***** Dataset records

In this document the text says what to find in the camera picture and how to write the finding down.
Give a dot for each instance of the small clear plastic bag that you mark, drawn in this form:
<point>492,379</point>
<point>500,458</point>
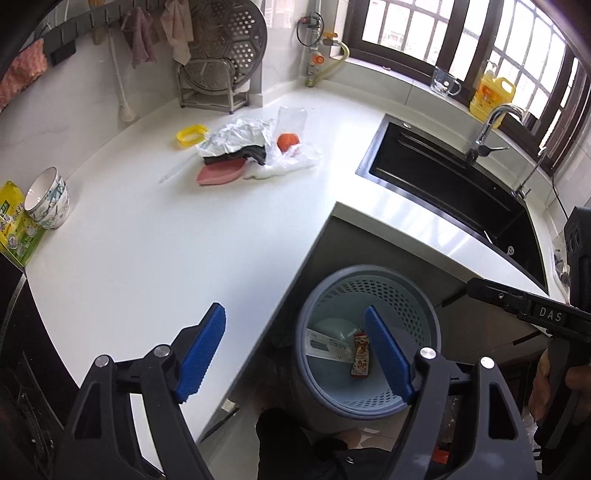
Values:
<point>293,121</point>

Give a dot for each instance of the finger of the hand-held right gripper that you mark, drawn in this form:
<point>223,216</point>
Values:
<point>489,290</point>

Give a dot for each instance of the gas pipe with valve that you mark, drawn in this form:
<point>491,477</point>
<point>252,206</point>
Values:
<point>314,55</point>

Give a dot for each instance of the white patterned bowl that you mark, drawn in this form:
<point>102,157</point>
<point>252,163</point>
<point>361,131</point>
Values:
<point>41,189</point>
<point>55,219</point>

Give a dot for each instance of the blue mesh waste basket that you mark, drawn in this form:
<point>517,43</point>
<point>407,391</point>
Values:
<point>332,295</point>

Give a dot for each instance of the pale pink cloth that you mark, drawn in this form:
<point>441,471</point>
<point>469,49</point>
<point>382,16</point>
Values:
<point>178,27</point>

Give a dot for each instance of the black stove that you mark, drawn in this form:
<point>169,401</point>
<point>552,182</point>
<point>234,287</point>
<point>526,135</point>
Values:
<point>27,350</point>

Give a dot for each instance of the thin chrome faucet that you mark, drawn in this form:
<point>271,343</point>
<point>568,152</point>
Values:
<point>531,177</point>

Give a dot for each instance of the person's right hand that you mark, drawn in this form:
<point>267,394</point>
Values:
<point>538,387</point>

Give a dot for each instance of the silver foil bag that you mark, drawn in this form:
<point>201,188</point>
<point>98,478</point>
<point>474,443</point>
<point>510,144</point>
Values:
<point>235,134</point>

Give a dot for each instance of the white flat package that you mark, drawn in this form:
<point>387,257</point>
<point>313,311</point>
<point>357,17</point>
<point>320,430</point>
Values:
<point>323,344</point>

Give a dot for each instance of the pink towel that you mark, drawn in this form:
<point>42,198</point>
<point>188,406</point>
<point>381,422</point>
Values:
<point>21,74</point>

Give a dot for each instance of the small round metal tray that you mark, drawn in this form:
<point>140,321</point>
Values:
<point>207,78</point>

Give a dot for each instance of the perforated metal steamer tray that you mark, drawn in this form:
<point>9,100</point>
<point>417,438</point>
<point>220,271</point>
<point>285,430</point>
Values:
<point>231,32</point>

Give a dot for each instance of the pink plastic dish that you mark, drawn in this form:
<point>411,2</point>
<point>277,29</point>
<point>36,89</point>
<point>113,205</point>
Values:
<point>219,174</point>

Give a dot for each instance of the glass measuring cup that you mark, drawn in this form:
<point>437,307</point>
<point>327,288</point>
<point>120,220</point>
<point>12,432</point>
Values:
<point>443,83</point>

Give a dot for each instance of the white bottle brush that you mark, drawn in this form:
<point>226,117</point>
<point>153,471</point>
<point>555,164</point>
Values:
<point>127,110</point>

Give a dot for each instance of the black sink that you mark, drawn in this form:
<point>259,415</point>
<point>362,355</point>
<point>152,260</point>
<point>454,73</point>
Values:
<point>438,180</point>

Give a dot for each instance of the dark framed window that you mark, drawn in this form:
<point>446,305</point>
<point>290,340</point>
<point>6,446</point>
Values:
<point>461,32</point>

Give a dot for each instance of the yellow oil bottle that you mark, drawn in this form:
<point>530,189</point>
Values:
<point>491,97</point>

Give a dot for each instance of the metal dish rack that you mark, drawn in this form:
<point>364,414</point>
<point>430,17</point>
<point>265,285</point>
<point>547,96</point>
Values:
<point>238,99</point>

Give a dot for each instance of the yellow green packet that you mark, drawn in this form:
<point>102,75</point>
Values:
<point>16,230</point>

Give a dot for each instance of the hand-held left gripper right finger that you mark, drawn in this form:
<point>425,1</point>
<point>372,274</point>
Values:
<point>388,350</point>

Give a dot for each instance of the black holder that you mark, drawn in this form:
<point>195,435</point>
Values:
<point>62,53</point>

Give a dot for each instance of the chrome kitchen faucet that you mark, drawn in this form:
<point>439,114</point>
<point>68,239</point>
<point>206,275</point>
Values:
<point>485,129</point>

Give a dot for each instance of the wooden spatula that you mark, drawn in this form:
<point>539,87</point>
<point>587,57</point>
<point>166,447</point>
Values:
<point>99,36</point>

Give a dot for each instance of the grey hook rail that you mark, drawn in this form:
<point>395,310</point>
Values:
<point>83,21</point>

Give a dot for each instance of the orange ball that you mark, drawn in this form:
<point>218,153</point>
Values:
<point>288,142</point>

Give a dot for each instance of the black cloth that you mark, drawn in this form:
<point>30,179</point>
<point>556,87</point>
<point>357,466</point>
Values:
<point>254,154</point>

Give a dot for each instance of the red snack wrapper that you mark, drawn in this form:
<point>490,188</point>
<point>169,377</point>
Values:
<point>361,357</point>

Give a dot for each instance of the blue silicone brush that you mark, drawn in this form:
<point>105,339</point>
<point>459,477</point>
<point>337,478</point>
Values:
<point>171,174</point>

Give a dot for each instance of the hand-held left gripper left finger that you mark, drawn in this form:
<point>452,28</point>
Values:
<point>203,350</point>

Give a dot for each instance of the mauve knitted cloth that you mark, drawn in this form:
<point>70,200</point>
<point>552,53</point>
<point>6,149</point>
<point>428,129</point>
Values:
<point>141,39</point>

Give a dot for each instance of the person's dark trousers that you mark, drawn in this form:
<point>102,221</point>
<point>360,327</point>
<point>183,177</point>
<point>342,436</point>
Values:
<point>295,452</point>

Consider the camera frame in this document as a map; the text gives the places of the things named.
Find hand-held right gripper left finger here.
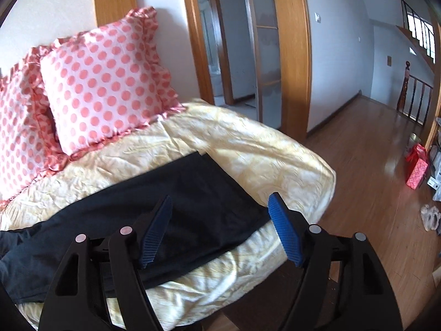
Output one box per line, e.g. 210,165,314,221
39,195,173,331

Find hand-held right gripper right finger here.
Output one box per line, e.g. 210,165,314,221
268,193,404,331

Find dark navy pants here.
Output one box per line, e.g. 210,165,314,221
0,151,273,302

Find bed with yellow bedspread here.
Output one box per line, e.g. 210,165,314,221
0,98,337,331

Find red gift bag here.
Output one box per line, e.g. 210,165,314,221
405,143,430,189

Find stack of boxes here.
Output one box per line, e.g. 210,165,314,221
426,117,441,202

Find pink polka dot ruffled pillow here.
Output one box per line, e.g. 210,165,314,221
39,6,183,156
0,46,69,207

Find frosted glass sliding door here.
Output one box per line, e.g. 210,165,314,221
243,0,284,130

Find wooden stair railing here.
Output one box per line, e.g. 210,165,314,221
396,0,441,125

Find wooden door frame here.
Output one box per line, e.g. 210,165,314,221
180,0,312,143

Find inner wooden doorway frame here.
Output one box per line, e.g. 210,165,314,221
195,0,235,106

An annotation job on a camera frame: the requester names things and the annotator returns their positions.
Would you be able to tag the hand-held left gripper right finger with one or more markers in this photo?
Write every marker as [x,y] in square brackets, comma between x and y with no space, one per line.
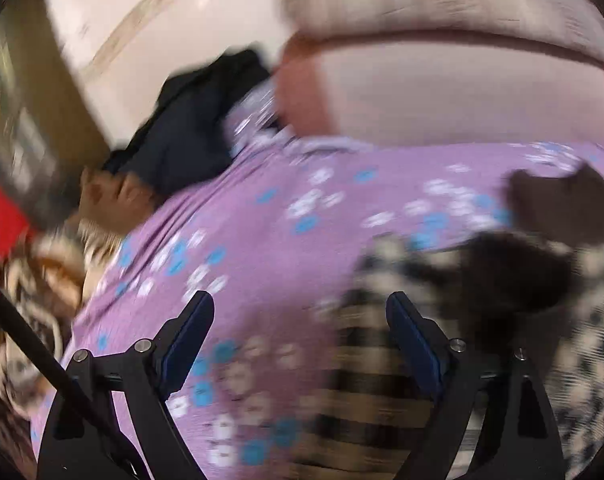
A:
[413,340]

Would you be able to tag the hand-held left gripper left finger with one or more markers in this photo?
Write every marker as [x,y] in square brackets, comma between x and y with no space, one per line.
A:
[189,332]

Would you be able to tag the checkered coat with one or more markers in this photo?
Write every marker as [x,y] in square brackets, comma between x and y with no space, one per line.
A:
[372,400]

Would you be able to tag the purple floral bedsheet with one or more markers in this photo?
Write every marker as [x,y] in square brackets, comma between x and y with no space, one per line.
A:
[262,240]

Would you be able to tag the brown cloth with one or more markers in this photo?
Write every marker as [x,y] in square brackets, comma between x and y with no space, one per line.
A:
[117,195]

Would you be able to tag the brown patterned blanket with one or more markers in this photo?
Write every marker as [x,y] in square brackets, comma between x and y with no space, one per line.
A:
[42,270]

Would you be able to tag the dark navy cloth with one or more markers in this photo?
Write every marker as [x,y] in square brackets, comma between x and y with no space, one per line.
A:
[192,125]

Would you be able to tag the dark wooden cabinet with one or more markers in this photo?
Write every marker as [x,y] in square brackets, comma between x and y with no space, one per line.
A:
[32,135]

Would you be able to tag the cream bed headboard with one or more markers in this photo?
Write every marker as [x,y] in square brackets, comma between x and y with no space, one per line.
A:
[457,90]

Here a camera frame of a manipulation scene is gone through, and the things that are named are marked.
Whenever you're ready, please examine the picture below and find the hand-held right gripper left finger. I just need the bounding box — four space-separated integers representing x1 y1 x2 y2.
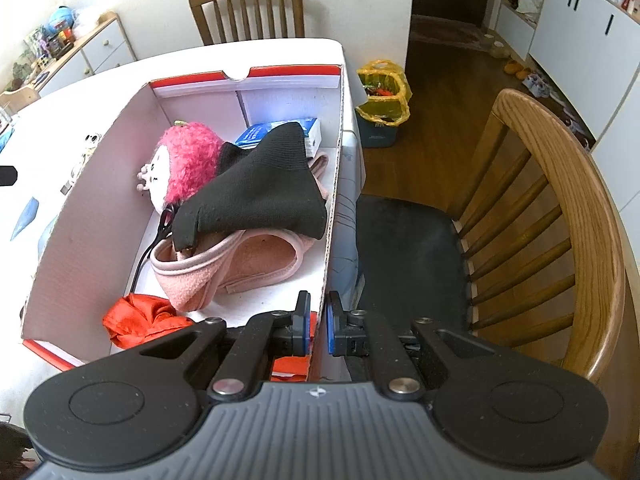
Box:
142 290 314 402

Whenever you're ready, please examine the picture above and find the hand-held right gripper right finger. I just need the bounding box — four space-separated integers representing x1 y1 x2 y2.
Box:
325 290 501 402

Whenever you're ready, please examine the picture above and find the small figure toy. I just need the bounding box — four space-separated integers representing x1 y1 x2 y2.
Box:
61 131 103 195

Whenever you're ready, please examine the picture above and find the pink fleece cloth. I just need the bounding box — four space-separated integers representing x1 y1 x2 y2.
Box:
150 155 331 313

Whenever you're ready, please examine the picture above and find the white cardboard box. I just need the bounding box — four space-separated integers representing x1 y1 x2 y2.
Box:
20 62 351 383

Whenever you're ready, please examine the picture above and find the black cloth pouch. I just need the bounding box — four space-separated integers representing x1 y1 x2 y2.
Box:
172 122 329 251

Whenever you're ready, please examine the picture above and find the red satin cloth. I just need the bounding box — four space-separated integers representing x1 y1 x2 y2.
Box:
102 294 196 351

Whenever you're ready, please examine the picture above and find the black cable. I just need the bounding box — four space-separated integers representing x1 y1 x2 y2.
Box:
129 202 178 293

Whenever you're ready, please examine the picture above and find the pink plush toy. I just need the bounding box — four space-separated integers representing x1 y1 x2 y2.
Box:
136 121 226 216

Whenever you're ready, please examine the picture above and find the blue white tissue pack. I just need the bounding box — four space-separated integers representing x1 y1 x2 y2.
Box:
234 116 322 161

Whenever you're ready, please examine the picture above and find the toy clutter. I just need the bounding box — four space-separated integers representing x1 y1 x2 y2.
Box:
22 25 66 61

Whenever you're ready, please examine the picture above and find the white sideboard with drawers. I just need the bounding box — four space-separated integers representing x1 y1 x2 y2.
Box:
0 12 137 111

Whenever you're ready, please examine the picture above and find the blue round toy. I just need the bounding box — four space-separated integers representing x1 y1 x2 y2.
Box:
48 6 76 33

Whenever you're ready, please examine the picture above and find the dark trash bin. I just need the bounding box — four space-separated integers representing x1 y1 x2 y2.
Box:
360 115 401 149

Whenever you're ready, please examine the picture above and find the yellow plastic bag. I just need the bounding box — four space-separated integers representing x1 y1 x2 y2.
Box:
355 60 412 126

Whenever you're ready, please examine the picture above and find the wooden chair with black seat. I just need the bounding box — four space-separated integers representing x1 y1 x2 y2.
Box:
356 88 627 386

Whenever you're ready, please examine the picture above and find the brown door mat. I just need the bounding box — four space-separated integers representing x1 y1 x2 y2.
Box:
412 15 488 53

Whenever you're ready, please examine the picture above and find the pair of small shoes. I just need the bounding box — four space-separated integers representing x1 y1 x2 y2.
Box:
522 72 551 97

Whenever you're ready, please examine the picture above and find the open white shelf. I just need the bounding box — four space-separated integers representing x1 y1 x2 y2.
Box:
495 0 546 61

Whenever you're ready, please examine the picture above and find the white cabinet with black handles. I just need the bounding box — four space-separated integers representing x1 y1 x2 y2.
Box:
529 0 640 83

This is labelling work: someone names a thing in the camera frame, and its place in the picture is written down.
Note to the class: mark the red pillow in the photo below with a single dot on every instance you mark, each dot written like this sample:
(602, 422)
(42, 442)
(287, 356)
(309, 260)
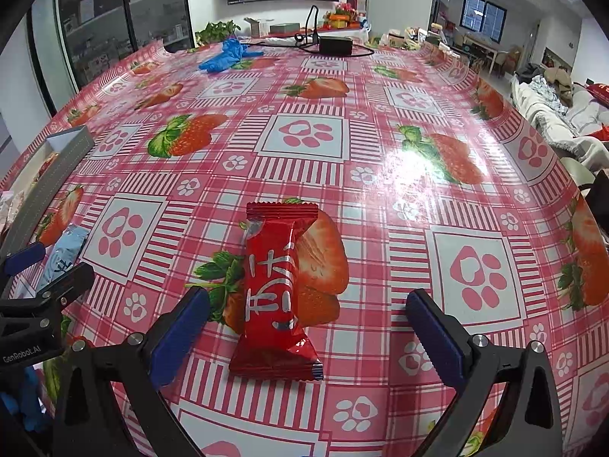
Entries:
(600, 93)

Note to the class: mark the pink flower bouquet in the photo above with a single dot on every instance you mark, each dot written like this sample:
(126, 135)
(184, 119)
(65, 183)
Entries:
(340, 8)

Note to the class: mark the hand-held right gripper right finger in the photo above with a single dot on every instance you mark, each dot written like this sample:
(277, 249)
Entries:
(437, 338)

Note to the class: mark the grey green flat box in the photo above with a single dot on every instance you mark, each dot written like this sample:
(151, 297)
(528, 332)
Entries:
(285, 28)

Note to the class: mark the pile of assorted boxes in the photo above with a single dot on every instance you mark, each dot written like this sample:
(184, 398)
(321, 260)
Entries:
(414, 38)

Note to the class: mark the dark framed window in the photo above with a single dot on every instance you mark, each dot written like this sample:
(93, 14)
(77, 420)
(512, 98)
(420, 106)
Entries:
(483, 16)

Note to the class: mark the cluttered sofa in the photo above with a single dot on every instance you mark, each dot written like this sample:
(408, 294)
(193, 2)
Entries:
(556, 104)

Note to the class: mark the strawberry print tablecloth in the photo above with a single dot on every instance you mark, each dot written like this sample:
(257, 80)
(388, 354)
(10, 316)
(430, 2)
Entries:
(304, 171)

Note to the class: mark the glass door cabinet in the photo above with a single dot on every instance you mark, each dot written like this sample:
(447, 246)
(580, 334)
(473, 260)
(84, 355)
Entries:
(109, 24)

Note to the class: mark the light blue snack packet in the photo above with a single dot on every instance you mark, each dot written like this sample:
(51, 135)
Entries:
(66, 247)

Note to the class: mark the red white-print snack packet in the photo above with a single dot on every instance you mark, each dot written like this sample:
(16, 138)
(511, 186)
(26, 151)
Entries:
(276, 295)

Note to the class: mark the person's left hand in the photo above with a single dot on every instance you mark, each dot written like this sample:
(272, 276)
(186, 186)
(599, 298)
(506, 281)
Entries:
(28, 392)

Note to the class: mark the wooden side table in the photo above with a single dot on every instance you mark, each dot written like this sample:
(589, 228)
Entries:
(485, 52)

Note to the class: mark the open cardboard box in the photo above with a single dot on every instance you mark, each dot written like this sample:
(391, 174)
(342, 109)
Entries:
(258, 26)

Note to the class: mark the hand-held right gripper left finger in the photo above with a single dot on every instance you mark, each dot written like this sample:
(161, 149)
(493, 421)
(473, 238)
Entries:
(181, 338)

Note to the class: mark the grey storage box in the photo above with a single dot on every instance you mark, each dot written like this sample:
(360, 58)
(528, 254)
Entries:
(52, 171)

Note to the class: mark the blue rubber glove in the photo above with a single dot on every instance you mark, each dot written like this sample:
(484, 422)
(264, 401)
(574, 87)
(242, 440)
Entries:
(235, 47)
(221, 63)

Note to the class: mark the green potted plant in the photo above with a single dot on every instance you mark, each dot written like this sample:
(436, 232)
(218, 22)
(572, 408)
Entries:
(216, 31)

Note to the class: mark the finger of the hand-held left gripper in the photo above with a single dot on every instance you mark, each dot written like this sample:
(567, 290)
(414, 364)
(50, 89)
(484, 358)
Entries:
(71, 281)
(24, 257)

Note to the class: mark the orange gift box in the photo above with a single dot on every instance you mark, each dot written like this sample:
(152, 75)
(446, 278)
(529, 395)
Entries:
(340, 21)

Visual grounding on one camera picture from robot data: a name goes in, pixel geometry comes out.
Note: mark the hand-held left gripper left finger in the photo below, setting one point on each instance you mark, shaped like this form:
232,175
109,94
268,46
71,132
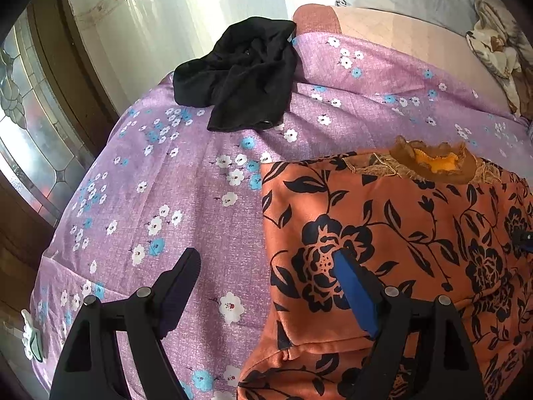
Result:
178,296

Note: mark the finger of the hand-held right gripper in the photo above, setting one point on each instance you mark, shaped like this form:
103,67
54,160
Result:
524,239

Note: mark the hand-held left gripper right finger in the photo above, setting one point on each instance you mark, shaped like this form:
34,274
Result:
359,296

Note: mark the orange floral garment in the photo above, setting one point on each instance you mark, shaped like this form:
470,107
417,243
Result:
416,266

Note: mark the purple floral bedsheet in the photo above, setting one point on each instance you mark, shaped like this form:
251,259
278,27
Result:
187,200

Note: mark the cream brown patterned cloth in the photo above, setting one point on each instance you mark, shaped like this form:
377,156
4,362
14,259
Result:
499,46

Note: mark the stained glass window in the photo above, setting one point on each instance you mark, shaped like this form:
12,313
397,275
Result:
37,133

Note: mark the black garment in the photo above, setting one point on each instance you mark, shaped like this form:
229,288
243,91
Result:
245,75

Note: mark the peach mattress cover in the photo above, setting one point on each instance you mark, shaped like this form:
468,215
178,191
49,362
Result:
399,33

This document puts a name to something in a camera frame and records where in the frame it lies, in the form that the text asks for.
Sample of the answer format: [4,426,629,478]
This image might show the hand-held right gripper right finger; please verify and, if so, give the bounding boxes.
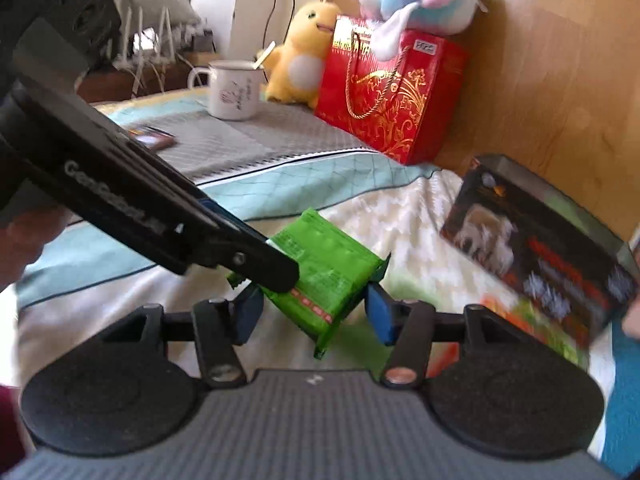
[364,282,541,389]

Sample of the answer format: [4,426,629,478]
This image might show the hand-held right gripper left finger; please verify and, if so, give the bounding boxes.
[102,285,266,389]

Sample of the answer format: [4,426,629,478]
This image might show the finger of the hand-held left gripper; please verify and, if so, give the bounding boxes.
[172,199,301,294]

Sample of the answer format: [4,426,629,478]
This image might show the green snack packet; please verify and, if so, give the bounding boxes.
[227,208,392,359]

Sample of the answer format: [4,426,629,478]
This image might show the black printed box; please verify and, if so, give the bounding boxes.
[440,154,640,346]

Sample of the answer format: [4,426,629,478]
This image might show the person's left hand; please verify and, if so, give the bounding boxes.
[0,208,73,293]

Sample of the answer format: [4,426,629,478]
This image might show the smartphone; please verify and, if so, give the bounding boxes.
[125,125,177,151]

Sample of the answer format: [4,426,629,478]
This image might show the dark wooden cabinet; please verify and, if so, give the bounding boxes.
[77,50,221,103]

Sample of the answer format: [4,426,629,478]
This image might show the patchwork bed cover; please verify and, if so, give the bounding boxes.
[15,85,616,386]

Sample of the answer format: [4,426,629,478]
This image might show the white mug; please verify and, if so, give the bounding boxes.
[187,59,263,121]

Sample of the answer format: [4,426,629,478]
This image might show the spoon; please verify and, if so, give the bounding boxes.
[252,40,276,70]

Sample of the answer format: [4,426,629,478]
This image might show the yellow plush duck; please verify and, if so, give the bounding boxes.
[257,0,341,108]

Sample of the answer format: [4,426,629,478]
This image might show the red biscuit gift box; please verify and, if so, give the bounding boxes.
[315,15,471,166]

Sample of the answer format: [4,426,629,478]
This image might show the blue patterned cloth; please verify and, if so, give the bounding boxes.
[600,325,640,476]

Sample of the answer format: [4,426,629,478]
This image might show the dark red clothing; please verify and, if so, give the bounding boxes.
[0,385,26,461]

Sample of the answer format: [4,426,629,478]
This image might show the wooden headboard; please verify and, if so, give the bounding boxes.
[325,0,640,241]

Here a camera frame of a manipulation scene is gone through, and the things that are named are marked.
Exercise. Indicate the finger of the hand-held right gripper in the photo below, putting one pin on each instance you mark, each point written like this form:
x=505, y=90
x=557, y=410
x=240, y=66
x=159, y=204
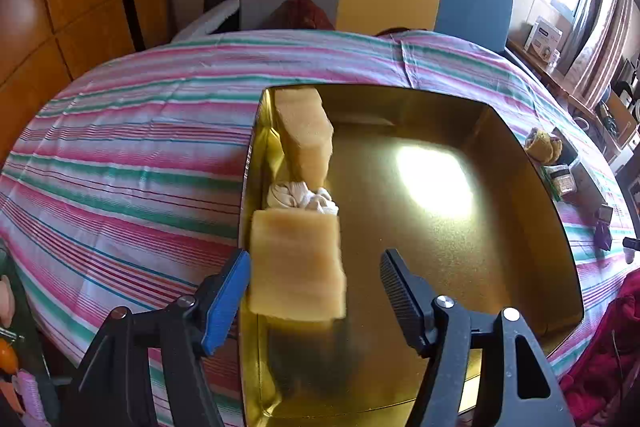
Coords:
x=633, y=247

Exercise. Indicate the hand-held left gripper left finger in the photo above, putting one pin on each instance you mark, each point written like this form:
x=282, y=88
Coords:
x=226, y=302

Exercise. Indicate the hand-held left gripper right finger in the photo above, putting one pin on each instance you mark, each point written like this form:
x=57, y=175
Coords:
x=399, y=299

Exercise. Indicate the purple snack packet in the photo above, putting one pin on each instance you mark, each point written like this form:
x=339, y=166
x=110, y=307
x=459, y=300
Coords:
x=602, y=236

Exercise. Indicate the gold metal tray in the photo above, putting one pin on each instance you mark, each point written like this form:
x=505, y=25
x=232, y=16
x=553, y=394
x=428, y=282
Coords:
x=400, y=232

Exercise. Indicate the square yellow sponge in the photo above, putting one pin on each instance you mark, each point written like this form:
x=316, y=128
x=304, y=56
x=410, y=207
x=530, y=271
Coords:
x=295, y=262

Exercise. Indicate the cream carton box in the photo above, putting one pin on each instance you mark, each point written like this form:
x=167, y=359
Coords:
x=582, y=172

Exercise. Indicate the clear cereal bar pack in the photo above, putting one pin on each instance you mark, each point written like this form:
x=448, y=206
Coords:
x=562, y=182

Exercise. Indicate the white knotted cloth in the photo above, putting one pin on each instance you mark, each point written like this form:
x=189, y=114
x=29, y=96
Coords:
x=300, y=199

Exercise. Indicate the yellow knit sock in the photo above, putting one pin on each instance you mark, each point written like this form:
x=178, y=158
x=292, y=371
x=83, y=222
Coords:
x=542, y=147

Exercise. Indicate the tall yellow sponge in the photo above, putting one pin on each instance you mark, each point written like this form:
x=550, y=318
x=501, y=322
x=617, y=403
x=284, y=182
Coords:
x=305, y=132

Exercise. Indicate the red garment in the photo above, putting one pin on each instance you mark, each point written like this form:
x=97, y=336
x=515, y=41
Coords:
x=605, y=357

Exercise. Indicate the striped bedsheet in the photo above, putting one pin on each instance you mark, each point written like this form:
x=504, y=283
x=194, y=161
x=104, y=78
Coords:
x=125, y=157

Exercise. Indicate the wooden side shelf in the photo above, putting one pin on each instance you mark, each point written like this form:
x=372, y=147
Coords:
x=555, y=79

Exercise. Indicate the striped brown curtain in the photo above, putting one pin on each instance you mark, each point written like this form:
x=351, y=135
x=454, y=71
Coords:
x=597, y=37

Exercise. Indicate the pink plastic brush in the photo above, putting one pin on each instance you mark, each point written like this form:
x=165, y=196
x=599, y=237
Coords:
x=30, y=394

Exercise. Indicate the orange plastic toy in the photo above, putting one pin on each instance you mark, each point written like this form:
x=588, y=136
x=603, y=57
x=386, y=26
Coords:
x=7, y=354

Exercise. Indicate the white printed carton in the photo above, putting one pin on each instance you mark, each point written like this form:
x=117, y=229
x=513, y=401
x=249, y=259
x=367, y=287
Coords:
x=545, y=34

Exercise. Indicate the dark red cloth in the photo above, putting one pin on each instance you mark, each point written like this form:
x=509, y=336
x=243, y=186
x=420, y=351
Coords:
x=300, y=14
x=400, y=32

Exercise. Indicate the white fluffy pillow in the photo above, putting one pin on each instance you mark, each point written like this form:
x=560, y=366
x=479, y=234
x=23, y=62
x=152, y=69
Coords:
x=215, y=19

**********

• Exercise
The answer should be a single number giving how many lines in the records hold the word "flat".

• Response to this exercise
2